• What you will do: Please copy out the entries below exactly, beginning with the line that contains "Mark the region of the beige cat litter." and ending with the line that contains "Give the segmentation of the cream", and include nothing outside that span.

(Task material)

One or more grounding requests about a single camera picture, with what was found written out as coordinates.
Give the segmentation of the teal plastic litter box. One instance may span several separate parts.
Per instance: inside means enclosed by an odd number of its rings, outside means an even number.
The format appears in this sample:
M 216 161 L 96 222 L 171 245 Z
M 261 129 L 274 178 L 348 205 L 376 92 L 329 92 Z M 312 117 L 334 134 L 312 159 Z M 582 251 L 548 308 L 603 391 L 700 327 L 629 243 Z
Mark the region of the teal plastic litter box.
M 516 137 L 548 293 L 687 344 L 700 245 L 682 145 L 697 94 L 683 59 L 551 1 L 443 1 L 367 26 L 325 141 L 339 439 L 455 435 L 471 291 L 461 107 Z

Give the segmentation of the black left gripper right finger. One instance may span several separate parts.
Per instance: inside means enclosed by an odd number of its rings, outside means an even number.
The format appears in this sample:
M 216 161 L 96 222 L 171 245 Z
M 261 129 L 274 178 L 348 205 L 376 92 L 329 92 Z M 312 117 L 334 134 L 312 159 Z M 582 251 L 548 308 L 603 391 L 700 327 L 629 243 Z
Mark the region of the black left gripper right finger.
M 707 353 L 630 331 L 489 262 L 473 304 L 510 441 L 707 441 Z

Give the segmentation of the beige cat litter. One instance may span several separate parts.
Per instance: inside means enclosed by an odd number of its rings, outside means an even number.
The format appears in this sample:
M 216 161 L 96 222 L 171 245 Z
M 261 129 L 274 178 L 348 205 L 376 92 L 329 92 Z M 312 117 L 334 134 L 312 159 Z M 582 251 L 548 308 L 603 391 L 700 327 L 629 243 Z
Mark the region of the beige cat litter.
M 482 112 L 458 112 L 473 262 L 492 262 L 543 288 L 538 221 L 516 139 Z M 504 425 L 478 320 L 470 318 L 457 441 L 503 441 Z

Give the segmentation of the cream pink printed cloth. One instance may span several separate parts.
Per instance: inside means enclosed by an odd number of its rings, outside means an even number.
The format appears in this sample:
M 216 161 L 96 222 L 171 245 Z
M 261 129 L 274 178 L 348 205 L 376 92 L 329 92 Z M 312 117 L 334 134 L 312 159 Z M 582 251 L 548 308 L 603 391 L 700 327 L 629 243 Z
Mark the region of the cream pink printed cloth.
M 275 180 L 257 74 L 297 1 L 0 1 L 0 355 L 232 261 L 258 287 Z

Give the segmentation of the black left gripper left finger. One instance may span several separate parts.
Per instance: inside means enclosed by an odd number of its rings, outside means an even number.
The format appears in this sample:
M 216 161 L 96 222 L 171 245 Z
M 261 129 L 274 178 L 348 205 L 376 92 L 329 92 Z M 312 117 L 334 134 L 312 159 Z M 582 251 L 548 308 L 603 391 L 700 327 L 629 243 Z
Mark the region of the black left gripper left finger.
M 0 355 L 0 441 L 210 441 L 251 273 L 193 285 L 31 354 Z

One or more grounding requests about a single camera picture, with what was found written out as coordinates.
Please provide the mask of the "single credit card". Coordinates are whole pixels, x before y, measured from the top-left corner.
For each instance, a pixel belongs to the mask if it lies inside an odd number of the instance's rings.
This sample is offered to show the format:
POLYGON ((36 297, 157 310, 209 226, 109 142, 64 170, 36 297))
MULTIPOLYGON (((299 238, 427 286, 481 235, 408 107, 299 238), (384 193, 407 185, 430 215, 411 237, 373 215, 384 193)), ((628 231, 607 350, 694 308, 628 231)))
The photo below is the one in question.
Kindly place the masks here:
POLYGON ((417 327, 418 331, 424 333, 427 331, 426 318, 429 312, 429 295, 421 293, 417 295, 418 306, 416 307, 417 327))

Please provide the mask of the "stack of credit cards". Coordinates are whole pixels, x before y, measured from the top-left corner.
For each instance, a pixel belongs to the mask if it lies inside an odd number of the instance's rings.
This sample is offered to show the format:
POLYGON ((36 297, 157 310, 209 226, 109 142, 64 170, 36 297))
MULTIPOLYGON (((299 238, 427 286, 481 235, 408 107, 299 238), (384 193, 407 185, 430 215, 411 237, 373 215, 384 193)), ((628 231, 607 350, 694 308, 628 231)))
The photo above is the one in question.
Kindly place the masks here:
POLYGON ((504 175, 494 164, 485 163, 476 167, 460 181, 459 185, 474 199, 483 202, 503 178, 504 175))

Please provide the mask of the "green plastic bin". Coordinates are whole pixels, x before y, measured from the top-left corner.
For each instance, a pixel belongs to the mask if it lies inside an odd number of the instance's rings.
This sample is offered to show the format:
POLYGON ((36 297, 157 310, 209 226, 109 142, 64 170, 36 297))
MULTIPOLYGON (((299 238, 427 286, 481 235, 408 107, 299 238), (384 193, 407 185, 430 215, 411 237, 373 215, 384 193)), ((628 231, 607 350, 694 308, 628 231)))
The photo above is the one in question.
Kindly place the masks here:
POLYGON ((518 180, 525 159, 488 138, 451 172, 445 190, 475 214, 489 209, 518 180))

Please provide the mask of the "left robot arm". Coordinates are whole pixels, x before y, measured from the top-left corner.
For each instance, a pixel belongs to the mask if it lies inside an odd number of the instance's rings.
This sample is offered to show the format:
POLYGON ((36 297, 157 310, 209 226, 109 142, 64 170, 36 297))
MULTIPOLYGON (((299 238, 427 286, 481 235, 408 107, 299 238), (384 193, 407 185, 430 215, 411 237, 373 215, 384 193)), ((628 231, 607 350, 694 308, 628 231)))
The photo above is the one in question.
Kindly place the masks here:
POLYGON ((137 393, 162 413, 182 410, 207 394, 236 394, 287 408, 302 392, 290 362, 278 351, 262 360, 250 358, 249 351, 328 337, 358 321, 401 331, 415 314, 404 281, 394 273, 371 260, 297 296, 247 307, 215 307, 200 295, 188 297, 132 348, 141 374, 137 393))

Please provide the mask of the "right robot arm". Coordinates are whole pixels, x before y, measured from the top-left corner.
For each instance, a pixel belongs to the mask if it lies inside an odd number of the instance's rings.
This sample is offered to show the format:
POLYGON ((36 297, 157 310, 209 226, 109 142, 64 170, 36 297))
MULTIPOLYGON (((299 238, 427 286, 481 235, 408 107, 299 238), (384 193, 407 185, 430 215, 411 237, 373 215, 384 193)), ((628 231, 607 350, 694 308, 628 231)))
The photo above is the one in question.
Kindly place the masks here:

(End Task material)

• Worked solution:
Mark the region of the beige cat litter.
M 482 112 L 458 112 L 473 262 L 492 262 L 543 288 L 538 221 L 516 139 Z M 504 425 L 478 320 L 470 318 L 457 441 L 503 441 Z

Give the segmentation of the cream pink printed cloth. One instance may span several separate parts.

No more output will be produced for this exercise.